=== DIRECTIONS ===
What is needed is every line, exactly as given, from the line containing "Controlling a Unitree" through the end of the data below.

=== THE DATA ===
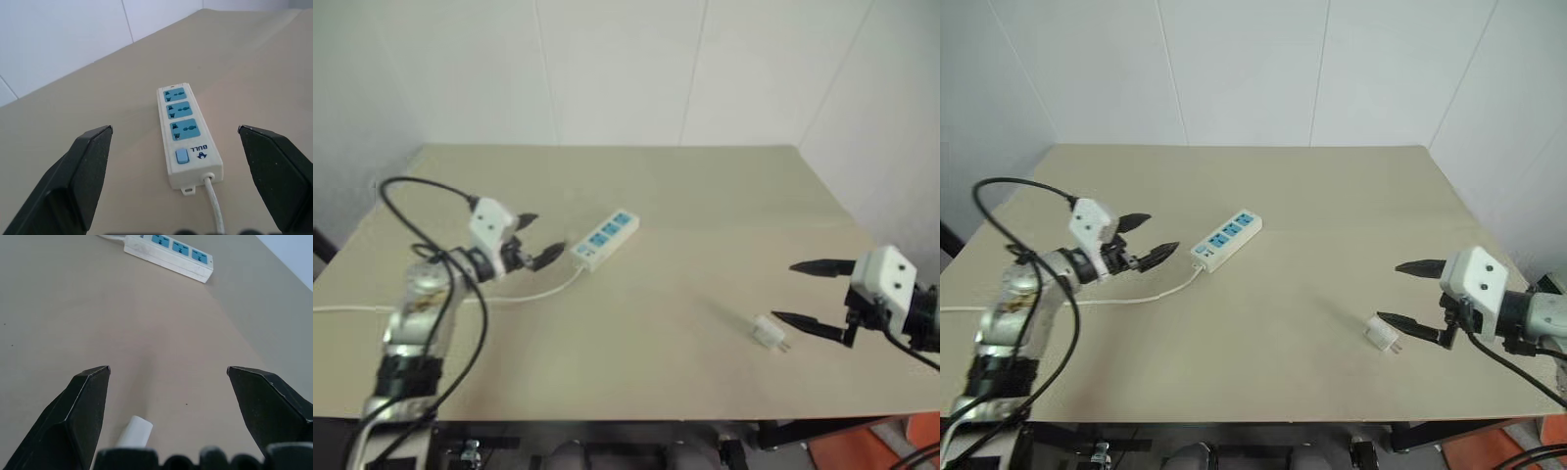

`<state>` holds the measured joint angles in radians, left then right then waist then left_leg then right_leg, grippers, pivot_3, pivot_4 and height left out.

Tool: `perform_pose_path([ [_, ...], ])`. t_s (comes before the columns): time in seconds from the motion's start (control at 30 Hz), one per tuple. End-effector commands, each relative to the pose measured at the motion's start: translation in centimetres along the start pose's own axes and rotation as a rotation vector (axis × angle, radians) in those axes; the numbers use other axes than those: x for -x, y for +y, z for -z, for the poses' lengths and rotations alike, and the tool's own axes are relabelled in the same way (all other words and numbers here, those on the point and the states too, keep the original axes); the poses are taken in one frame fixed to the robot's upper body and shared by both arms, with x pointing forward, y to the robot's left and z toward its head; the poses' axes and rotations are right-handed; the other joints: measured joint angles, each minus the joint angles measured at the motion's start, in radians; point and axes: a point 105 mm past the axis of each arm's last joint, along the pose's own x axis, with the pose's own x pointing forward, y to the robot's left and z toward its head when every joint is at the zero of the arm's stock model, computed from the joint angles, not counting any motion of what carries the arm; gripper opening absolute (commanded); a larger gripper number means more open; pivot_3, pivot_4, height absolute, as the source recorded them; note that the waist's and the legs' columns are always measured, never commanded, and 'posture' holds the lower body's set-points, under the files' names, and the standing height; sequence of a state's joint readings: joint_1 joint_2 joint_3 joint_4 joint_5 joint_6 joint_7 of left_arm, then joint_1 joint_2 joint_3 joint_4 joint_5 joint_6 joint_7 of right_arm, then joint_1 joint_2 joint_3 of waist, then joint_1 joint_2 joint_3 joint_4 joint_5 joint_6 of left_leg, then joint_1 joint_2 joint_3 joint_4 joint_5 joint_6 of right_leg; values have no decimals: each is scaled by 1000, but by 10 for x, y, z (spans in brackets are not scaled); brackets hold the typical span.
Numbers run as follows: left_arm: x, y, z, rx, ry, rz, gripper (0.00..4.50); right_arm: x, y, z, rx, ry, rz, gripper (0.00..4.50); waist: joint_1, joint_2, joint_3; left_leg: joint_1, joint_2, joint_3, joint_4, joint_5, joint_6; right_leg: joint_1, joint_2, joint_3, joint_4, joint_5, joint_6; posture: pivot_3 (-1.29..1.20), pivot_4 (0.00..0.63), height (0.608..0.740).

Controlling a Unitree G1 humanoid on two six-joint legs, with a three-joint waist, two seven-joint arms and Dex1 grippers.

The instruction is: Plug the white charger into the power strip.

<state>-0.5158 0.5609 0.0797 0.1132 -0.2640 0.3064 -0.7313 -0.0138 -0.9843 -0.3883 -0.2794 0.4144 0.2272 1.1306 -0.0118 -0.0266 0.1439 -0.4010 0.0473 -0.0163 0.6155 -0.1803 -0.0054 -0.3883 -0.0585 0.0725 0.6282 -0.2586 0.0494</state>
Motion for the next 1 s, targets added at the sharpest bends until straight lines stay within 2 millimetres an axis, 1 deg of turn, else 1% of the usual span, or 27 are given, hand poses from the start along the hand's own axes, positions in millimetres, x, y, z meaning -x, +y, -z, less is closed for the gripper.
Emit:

=== WRITTEN SOLUTION ===
Controlling a Unitree G1 humanoid on two six-joint legs, with a three-joint waist, two seven-joint arms and Dex1 grippers.

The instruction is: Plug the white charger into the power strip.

<state>-0.5158 0.5609 0.0797 0.1132 -0.2640 0.3064 -0.7313 -0.0138 -0.9843 -0.3883 -0.2794 0.4144 0.2272 1.1306 -0.0118 -0.0266 0.1439 -0.4010 0.0473 -0.0163 0.6155 -0.1803 -0.0054 -0.3883 -0.0585 0.0725 0.6282 -0.2586 0.0494</state>
Motion for the next 1 s, targets added at the sharpest bends until straight lines stay within 2 millimetres an axis, 1 deg of turn, else 1% of the usual span, or 27 are given, hand poses from the start along the hand's own axes, positions in millimetres, x, y, z meaning -x, +y, -z, less is closed for the gripper.
Emit:

This answer requires no additional content.